● **EXERCISE PROMPT**: Give again every line from the one with "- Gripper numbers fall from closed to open" through the last line of the data, exactly, and leave out the lines before it.

● **ENTRIES SUPPLIED**:
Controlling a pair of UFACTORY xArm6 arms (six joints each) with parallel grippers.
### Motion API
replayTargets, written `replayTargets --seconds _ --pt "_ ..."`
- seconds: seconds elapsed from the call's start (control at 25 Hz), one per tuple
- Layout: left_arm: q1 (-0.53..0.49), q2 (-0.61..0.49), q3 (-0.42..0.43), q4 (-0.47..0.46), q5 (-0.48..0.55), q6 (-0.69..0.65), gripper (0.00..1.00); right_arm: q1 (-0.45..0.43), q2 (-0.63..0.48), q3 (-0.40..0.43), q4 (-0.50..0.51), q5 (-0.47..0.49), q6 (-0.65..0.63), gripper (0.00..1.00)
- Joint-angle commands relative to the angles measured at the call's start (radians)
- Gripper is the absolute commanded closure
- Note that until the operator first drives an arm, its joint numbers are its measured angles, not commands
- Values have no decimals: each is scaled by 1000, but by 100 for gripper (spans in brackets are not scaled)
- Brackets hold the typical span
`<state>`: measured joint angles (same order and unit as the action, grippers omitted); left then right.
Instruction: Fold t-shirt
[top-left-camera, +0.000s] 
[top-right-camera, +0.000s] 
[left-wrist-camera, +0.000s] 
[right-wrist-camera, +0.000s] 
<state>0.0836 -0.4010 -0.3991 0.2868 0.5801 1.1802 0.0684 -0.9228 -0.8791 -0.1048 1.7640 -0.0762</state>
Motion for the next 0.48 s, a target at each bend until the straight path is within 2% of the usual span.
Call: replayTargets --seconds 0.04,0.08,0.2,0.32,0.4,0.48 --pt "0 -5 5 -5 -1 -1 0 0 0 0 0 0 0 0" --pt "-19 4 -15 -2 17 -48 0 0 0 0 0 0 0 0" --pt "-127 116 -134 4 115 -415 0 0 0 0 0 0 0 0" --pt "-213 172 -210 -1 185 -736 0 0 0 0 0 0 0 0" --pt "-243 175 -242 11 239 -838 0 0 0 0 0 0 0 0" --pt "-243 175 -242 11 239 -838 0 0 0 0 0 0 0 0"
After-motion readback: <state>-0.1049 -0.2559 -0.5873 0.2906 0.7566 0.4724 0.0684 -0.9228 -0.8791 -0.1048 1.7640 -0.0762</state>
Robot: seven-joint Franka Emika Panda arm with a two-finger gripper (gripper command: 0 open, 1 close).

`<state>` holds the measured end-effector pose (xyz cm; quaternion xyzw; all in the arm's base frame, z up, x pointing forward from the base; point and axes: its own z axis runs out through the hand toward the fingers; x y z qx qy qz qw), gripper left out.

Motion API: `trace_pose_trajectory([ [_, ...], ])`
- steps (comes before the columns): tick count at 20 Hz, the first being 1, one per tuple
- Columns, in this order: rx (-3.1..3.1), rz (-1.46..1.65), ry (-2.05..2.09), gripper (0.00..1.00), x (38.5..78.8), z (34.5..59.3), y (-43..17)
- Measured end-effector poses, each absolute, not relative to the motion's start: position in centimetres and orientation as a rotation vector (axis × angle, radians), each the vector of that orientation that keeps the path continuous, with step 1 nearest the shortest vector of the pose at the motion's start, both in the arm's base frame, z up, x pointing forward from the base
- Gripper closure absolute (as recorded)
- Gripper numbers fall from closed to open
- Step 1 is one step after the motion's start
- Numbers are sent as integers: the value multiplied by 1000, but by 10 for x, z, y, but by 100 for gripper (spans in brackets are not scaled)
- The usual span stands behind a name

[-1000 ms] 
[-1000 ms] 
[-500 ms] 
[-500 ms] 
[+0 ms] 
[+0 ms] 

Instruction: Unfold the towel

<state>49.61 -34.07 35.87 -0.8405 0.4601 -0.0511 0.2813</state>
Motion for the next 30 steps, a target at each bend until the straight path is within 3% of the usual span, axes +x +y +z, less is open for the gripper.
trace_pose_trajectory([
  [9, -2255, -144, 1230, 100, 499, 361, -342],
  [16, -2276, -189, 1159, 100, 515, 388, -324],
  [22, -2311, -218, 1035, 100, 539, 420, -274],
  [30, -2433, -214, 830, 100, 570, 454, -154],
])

● **TASK SOLUTION**:
- Gripper numbers fall from closed to open
- Step 1 is one step after the motion's start
- Numbers are sent as integers: the value multiplied by 1000, but by 10 for x, z, y, but by 100 for gripper (spans in brackets are not scaled)
- The usual span stands behind a name

[-1000 ms] 
[-1000 ms] 
[-500 ms] 
[-500 ms] 
[+0 ms] 
[+0 ms] 

Instruction: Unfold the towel

<state>49.61 -34.07 35.87 -0.8405 0.4601 -0.0511 0.2813</state>
Motion for the next 30 steps, a target at each bend until the straight path is within 3% of the usual span, axes +x +y +z, less is open for the gripper.
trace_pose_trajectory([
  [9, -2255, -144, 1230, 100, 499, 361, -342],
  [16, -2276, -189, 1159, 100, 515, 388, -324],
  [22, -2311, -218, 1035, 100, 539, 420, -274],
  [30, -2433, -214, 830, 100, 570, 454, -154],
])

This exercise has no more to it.